Obviously our Participatory Democracy Pillar is a natural launching pad for policies to implement Workplace Democracy. It is certainly referenced in our relevant policies but in my opinion, these are glancing references without any urgency or depth. The Preamble of the Australian Greens Employment and Workplace Relations Policy is promising for workplace Democracy boldness: Democracy is about more than just elections. Democracy is about elevating everyone’s voice and building the power of the many. A robust and fair liberal parliamentary democracy is important but democracy in the workplace, economy and community are critical to shifting power from a handful of unelected owners and managers to everyone more equitably.

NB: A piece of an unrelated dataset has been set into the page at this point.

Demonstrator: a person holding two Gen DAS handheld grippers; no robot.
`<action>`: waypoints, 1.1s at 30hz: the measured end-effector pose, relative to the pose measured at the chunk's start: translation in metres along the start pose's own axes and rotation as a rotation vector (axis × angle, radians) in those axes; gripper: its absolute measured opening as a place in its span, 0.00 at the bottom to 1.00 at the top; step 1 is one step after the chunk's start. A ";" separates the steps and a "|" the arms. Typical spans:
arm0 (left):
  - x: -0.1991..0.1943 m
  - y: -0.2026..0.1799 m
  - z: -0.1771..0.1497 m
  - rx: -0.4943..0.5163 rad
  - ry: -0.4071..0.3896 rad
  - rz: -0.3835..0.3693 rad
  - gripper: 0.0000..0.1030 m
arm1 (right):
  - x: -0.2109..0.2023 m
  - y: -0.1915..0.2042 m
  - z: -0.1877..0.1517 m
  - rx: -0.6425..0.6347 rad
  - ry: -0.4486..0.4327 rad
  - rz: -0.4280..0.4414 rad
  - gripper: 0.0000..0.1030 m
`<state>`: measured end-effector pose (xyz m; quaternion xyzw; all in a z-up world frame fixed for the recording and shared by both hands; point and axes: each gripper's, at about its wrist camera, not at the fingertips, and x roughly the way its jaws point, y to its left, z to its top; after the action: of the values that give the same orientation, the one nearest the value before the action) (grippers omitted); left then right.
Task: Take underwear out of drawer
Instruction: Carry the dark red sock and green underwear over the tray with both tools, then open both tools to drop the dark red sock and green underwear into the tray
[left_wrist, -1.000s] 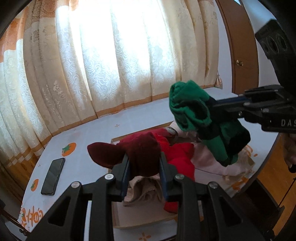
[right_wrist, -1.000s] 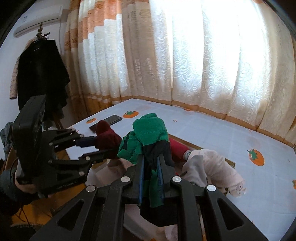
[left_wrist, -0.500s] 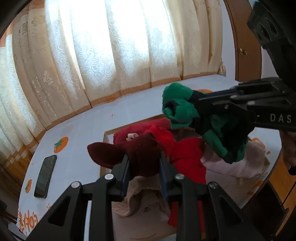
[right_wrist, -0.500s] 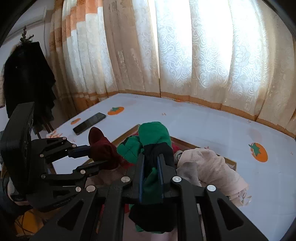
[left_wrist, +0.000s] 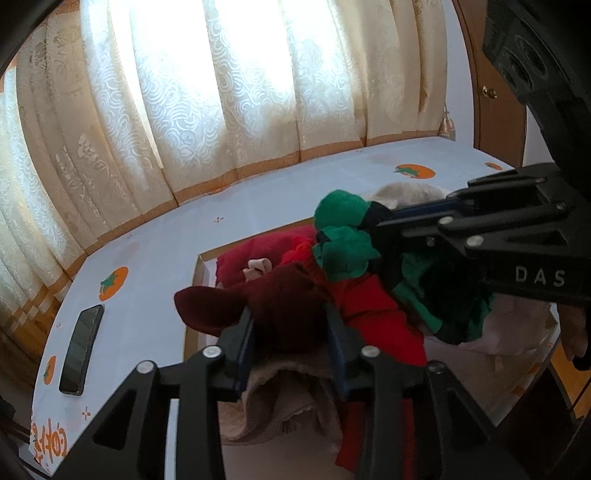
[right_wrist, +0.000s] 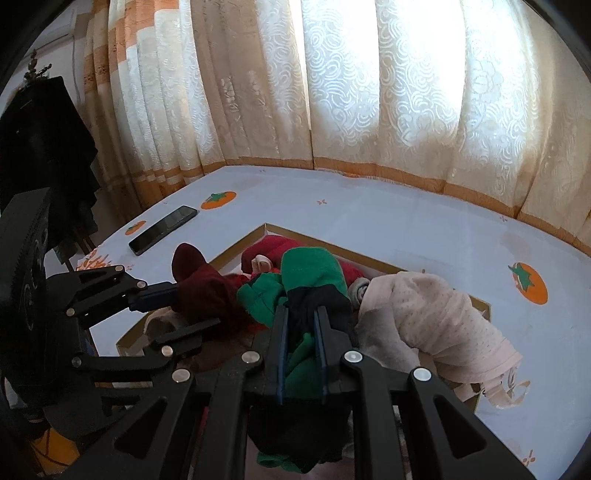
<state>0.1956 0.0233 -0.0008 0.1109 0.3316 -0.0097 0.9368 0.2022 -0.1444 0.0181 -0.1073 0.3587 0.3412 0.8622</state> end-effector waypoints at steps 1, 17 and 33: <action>0.001 -0.001 -0.001 0.000 0.002 0.003 0.42 | 0.001 -0.001 0.000 0.005 0.001 -0.002 0.14; -0.043 -0.007 -0.007 -0.014 -0.074 0.009 0.90 | -0.050 -0.004 -0.011 0.050 -0.143 -0.050 0.65; -0.132 -0.005 -0.047 -0.135 -0.230 0.002 1.00 | -0.137 0.041 -0.078 0.003 -0.258 -0.116 0.77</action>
<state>0.0625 0.0212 0.0450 0.0460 0.2218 0.0009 0.9740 0.0624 -0.2172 0.0589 -0.0821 0.2387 0.3013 0.9195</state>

Spot on. However, there’s not much else in the rest of the policy. There is really only Principle 11: Working people and their representatives are entitled to democratic participation in deciding the direction of the organisation for which they work and should be able to do so without intimidation from employers.

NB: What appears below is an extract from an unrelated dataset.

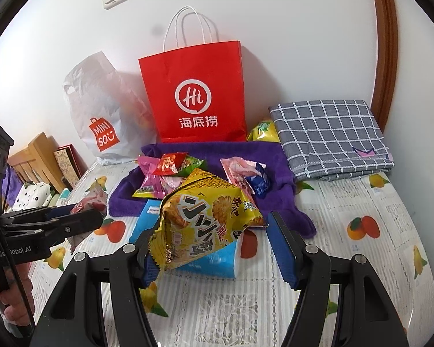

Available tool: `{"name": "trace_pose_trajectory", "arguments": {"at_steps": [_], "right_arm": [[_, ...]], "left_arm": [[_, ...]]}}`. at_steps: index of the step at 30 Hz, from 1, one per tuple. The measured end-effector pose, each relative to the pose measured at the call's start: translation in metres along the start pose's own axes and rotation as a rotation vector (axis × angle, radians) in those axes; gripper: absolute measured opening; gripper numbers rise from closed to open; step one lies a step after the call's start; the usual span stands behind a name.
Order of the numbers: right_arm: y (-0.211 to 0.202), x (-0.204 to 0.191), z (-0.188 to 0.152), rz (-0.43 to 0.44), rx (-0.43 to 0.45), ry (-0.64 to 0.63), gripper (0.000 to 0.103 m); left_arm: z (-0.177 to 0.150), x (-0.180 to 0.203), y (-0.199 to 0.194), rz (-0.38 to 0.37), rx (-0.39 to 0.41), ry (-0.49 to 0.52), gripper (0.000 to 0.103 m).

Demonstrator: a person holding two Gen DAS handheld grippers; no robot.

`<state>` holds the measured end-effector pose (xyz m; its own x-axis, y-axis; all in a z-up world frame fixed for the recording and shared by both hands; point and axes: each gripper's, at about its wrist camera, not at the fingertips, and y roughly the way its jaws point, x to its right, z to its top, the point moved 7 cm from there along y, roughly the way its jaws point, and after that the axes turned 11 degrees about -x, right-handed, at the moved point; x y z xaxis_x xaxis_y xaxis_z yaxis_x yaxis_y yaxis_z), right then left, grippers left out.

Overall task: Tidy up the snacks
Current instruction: 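Carry the yellow chip bag and lychee bag over the tissue pack onto the towel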

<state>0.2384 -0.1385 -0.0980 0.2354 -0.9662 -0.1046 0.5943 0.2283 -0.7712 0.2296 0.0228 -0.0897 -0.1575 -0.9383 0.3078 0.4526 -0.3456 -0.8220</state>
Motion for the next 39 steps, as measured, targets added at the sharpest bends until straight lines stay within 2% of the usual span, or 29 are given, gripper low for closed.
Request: {"name": "trace_pose_trajectory", "arguments": {"at_steps": [25,39], "right_arm": [[0.036,0.002,0.040,-0.007,-0.009,-0.026,0.065],[0.065,0.020,0.071,0.016,-0.032,0.009,0.065]], "left_arm": [[0.046,-0.006,0.006,0.019,0.013,0.005,0.046],[0.077,-0.039,0.022,0.073,0.009,-0.021,0.046]]}}
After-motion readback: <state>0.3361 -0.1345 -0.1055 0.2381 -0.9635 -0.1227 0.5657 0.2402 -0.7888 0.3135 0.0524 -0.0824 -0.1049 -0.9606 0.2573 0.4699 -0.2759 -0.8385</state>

The Victorian Greens tread slightly more boldly with Aim 8 of their Democracy and Integrity Policy: Incentivise the development of workplace democracy and, for major publicly funded projects, include workplace democracy mechanisms as conditions of contract.

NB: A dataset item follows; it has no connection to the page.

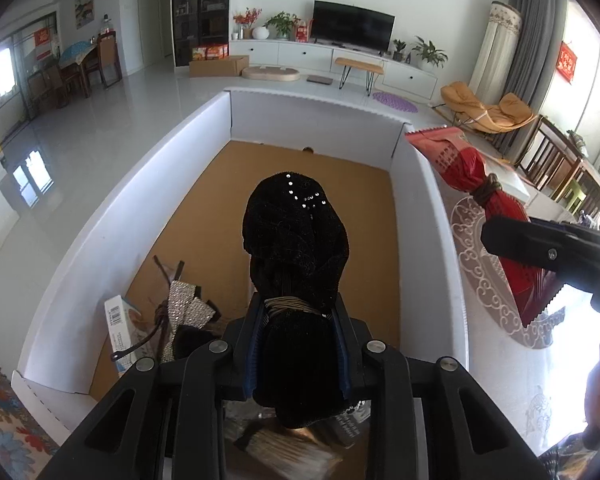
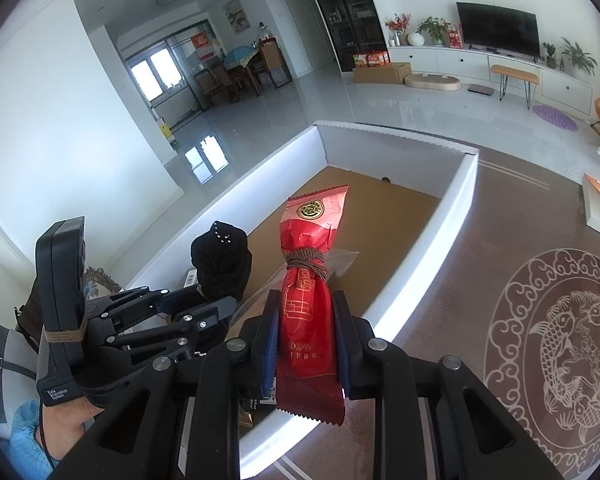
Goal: Organize objects
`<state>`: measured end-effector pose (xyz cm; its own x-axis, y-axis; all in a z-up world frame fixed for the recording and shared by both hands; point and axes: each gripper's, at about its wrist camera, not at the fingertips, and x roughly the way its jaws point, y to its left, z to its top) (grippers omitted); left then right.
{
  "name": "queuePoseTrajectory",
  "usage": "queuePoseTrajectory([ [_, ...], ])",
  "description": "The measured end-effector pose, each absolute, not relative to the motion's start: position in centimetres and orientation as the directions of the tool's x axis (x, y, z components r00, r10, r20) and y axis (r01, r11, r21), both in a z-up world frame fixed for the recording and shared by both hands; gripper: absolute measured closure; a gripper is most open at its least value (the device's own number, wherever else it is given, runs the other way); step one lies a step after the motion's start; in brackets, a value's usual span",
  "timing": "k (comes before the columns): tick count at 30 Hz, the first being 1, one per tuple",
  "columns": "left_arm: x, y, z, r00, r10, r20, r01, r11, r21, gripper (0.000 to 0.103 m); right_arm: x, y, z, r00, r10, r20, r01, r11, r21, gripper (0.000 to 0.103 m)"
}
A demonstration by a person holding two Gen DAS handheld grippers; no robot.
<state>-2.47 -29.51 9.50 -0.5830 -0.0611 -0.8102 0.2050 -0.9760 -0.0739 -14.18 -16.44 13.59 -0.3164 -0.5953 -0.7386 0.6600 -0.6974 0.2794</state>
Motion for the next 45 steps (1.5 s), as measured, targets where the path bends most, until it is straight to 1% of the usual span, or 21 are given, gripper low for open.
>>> queuePoseTrajectory([
  [3,-2.5,-30.8,7.4,-0.529,-0.068,-0.846,0.225,-0.972,-0.062,0.072,-14.7,-20.1,10.8,-0.284,-0.511,-0.812,0.671,-0.710,0.212,0.077],
  [5,-2.3,-31.1,6.6,-0.517,-0.064,-0.854,0.230,-0.971,-0.066,0.067,-14.9,-21.2,9.1,-0.271,-0.446,-0.853,0.668,-0.725,0.167,0.071],
  [6,-2.2,-31.1,6.4,-0.517,-0.059,-0.854,0.230,-0.970,-0.072,0.058,-15.0,-21.3,8.6,-0.263,-0.431,-0.863,0.669,-0.726,0.159,0.069],
  [7,-2.1,-31.1,6.3,-0.524,-0.055,-0.850,0.226,-0.971,-0.077,0.045,-14.8,-21.2,8.4,-0.258,-0.433,-0.864,0.670,-0.724,0.163,0.064],
  [8,-1.8,-30.9,6.3,-0.534,-0.059,-0.844,0.222,-0.972,-0.073,0.038,-14.9,-20.9,8.5,-0.257,-0.442,-0.860,0.670,-0.722,0.171,0.055],
  [9,-1.8,-30.4,6.6,-0.546,-0.080,-0.834,0.224,-0.973,-0.053,0.024,-14.7,-20.4,8.8,-0.262,-0.450,-0.854,0.670,-0.722,0.175,0.050],
  [10,-1.7,-30.1,7.0,-0.559,-0.114,-0.821,0.233,-0.972,-0.023,0.017,-14.6,-20.0,9.3,-0.272,-0.455,-0.848,0.670,-0.722,0.172,0.041],
  [11,-1.4,-29.6,7.4,-0.570,-0.157,-0.807,0.250,-0.968,0.012,0.015,-14.6,-19.6,9.8,-0.287,-0.458,-0.841,0.670,-0.724,0.165,0.035],
  [12,-1.2,-29.3,8.0,-0.580,-0.198,-0.790,0.271,-0.962,0.042,0.013,-14.6,-19.1,10.5,-0.304,-0.459,-0.835,0.669,-0.727,0.156,0.032],
  [14,-0.8,-28.8,9.2,-0.590,-0.277,-0.758,0.338,-0.938,0.080,0.013,-14.7,-18.2,11.7,-0.338,-0.455,-0.824,0.663,-0.736,0.135,0.021],
  [17,-0.2,-28.7,11.0,-0.580,-0.388,-0.717,0.435,-0.891,0.130,0.012,-14.5,-17.6,12.6,-0.374,-0.419,-0.827,0.658,-0.748,0.082,0.009],
  [20,0.5,-29.1,11.9,-0.525,-0.486,-0.699,0.554,-0.818,0.152,0.011,-13.7,-17.6,12.6,-0.357,-0.368,-0.858,0.672,-0.739,0.037,0.008],
  [21,0.8,-29.4,12.0,-0.504,-0.491,-0.710,0.585,-0.800,0.137,0.011,-13.5,-17.8,12.2,-0.345,-0.356,-0.868,0.679,-0.733,0.031,0.008],
  [22,1.2,-29.7,12.1,-0.505,-0.466,-0.726,0.587,-0.803,0.108,0.011,-13.2,-17.8,12.1,-0.337,-0.348,-0.875,0.685,-0.728,0.026,0.008],
  [26,1.7,-30.4,11.7,-0.509,-0.286,-0.812,0.514,-0.858,-0.020,0.011,-12.4,-18.0,11.5,-0.330,-0.324,-0.886,0.693,-0.721,0.006,0.008],
  [28,2.0,-30.4,11.4,-0.493,-0.252,-0.833,0.510,-0.859,-0.042,0.011,-12.2,-18.2,11.5,-0.334,-0.327,-0.884,0.695,-0.719,0.004,0.008],
  [33,3.1,-29.5,11.9,-0.497,-0.312,-0.810,0.518,-0.855,0.012,0.011,-12.2,-18.6,11.2,-0.343,-0.333,-0.878,0.687,-0.726,0.007,0.008],
  [37,3.4,-29.6,11.9,-0.497,-0.328,-0.803,0.527,-0.850,0.021,0.011,-12.5,-18.8,10.9,-0.340,-0.332,-0.880,0.680,-0.733,0.014,0.008],
  [41,3.4,-29.6,11.7,-0.489,-0.364,-0.793,0.535,-0.843,0.057,0.011,-12.5,-19.0,10.9,-0.336,-0.343,-0.877,0.679,-0.733,0.027,0.008],
  [45,3.2,-29.6,11.4,-0.478,-0.366,-0.798,0.531,-0.845,0.069,0.011,-12.4,-19.2,10.8,-0.340,-0.343,-0.876,0.685,-0.728,0.020,0.008],
])
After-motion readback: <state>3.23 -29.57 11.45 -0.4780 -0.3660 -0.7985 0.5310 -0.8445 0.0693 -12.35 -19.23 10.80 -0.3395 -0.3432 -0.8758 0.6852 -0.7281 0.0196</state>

So, “Promising, but Could Do Better” I reckon sums us up. My guess is that, as in the USA and UK, talk of Workplace Democracy is so contrary to the entrenched belief in shareholder primacy – the absolute rights of owners of property and workplaces to decide what goes on that any strong advocacy would be seen as dangerously far-left revolutionary, a step into the unknown, a non-Albo Very Big Target that conservatives would be queueing up to hit with scenarios of economy-wrecking unforeseen negative consequences. Since no-one else is even talking about going there, it probably makes sense to advocate and experiment slowly and gradually at the level of federal and state politics.

So, while there’s no plunge into the deep end, we Greens are gently dipping our toes into the shallow waters of a fairer, more democratic deal for workers. It’s an important social justice issue and I see many similarities to our battles with Labor over housing. In my opinion the reason for heated resistance is that in seeking fairer and more equal workplaces and access to a home, we’re taking on what Thomas Piketty describes as the entrenched common-sense belief in “private ownership rights trump all else.” His thesis is that massive inequality is illegitimate and therefore requires the rich and powerful to develop well-crafted ideologies to justify it, with number one being “the sanctification of private ownership.” At 1150 pages Capital and Ideology is not for the faint-hearted or time-poor, but well-suited to retirees, with abundant curiosity and enough free time to indulge that curiosity.

What about worker cooperatives?

In a Worker Cooperative, the workers really do get to decide how things are done, since formal power and control are shared equally on a ‘one worker, one vote’ basis. However, their history and current challenges are complex, so I’m choosing to leave them to another time.

NOTE: I’ve learned a lot from two excellent books that I’d strongly recommend: Free and Equal, by David Chandler AND Why the Germans Do it Better, by John Kampfner. Of course, both address a wide range of issues, but there are major sections explaining and advocating for more democratic workplaces.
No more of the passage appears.